BT on Monday reiterated its warning that it requires regulatory certainty to justify future infrastructure investments, but said that for now it is still pushing on with G.fast.

The comment, sent to Total Telecom by a spokesman for the U.K. incumbent, came after BT CEO Gavin Patterson told the Sunday Telegraph that he would postpone network investment and go to court to prevent Ofcom from forcing a structural separation of BT and Openreach.

According to the report, Patterson also warned that BT’s £7 billion pension deficit would be harder to narrow if Openreach became a separate company.

Ofcom revealed last week that splitting BT from its infrastructure arm is one option under consideration in order to boost competition in the U.K.’s telco sector. The proposal falls under the remit of Ofcom’s in-depth Strategic Review of Digital Communications.

Rivals Sky and TalkTalk have been lobbying for a split, arguing that Openreach’s infrastructure and levels of service are inadequate to meet the needs of cons umers and businesses.
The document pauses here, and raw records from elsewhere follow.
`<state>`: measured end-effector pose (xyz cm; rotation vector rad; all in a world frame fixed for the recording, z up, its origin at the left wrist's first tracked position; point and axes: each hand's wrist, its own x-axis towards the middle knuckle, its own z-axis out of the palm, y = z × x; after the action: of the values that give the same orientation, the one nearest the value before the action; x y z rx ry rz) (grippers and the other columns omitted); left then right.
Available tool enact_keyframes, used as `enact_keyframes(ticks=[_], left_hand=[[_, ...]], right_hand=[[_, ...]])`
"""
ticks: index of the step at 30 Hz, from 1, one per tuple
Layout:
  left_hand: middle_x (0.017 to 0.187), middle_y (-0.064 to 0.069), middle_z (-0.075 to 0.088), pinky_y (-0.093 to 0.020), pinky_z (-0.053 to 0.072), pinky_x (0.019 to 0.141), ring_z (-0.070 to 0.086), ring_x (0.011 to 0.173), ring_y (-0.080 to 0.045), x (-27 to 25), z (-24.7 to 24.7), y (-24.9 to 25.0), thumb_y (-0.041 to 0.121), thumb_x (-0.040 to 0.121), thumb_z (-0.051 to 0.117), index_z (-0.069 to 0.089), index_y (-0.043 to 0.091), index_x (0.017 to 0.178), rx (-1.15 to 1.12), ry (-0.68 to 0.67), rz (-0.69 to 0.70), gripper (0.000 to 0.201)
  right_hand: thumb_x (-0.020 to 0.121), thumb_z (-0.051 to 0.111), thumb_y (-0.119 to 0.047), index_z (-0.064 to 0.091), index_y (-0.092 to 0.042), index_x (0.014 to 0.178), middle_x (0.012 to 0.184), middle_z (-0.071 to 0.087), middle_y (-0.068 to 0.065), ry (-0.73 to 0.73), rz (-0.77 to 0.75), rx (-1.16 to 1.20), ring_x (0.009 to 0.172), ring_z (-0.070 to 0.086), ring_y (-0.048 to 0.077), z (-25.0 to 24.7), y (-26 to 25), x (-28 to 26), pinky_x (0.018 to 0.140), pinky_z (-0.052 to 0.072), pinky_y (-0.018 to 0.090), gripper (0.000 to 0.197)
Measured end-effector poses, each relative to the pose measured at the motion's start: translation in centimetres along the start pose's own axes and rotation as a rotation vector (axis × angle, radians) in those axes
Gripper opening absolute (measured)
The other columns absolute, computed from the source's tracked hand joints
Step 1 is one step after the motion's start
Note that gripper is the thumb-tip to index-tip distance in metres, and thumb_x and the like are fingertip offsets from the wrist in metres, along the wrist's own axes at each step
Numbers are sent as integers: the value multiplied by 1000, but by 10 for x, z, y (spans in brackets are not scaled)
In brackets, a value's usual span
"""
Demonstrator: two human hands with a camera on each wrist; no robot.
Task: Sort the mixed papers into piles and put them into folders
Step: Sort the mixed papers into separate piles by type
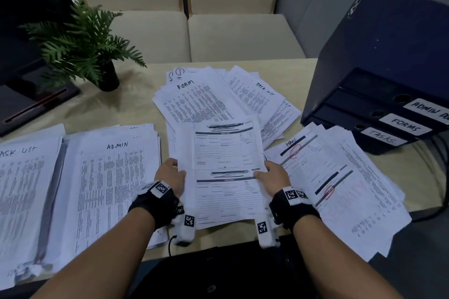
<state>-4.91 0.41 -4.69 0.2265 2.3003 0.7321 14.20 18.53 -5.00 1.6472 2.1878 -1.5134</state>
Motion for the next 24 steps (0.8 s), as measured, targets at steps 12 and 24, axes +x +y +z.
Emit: enact_keyframes(ticks=[12, 24], left_hand=[[147, -11, 42, -30, 55, 77, 62, 110, -28, 2, 0, -11, -4, 91, 52, 24, 37, 148, -226, 15, 41, 76], [131, -6, 58, -25, 39, 92, 53, 121, -22, 1, 3, -9, 18, 86, 65, 64, 18, 113, -70, -25, 102, 27]], right_hand=[[91, 59, -14, 68, -18, 99, 97, 71, 4, 425, 52, 392, 86, 65, 25, -62, 15, 3, 73, 47, 26, 13], [91, 60, -9, 69, -18, 94, 91, 69, 1, 133, 40, 152, 84, 65, 21, -24, 5, 1, 71, 46, 25, 13]])
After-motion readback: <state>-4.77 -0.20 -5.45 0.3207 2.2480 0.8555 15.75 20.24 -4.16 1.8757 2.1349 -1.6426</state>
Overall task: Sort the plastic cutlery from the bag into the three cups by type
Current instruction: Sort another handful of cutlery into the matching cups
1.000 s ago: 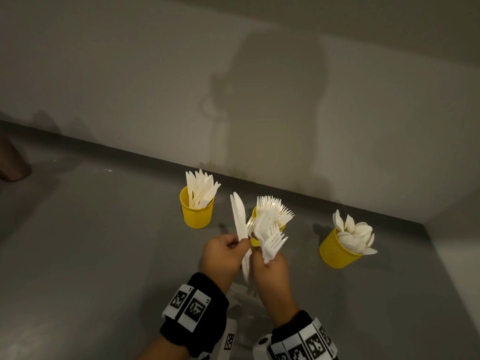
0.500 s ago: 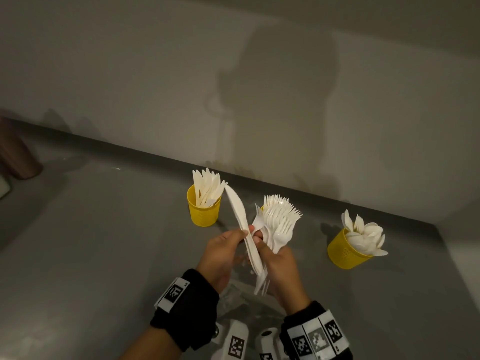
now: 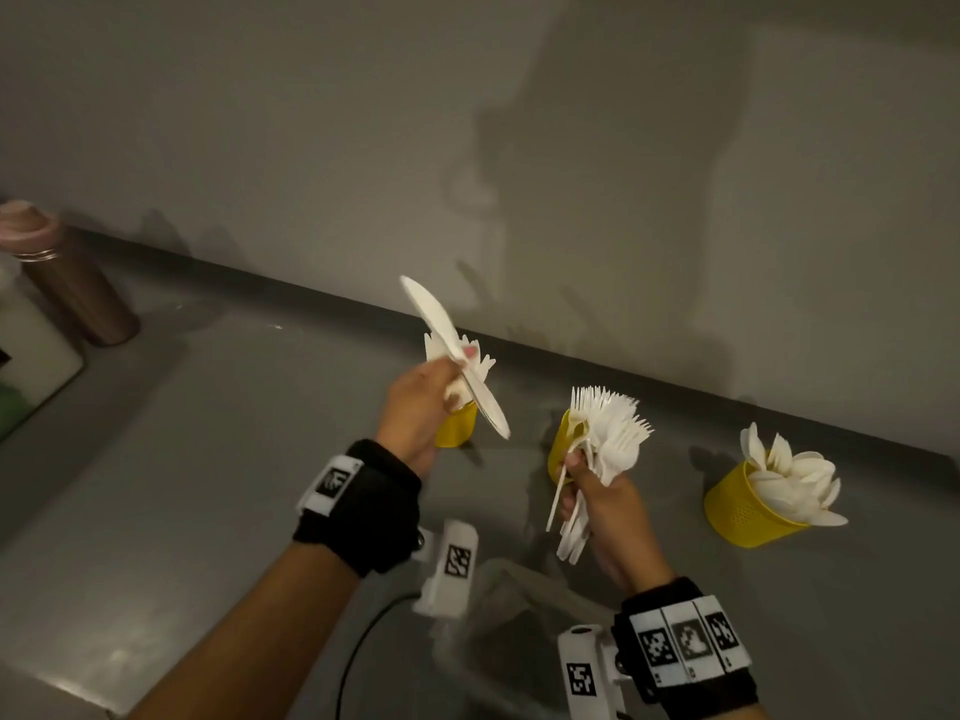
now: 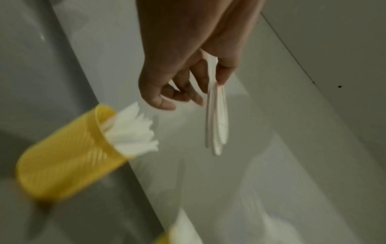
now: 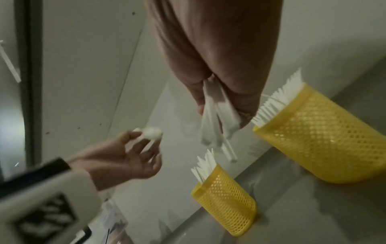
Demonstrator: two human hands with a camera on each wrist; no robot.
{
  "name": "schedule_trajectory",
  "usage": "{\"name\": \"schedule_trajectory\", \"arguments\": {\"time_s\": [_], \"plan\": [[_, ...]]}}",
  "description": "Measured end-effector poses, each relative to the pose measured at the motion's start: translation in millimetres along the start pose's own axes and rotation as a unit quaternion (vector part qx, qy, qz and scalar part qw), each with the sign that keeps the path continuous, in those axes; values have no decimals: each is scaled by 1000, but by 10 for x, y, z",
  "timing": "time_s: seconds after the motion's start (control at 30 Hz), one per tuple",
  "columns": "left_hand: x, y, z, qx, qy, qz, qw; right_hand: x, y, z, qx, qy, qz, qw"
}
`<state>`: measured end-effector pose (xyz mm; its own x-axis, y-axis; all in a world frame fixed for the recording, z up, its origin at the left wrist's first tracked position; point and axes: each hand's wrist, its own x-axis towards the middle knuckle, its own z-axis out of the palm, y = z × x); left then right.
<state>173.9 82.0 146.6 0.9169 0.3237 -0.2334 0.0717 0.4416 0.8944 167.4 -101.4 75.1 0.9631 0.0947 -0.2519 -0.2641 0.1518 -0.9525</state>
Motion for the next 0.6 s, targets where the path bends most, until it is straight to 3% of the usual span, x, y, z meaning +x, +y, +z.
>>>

BT has routinely pointed out that it was the only company willing and able to invest in a large-scale fibre-to-the-cabinet (FTTC) deployment at the height of the recession. The company warns that enforcing a breakup would create three-to-five years of uncertainty, prompting BT to put upcoming network deployments on hold.

However, until the picture becomes clearer, those deployment plans are still going ahead.

BT on Friday invited equipment suppliers to register their interest in participating in G.fast trials.

BT hopes G.fast will enable it to upgrade the peak speed of its FTTC network to 500 Mbps, and it has pledged to deploy the technology to most of the U.K. within a decade.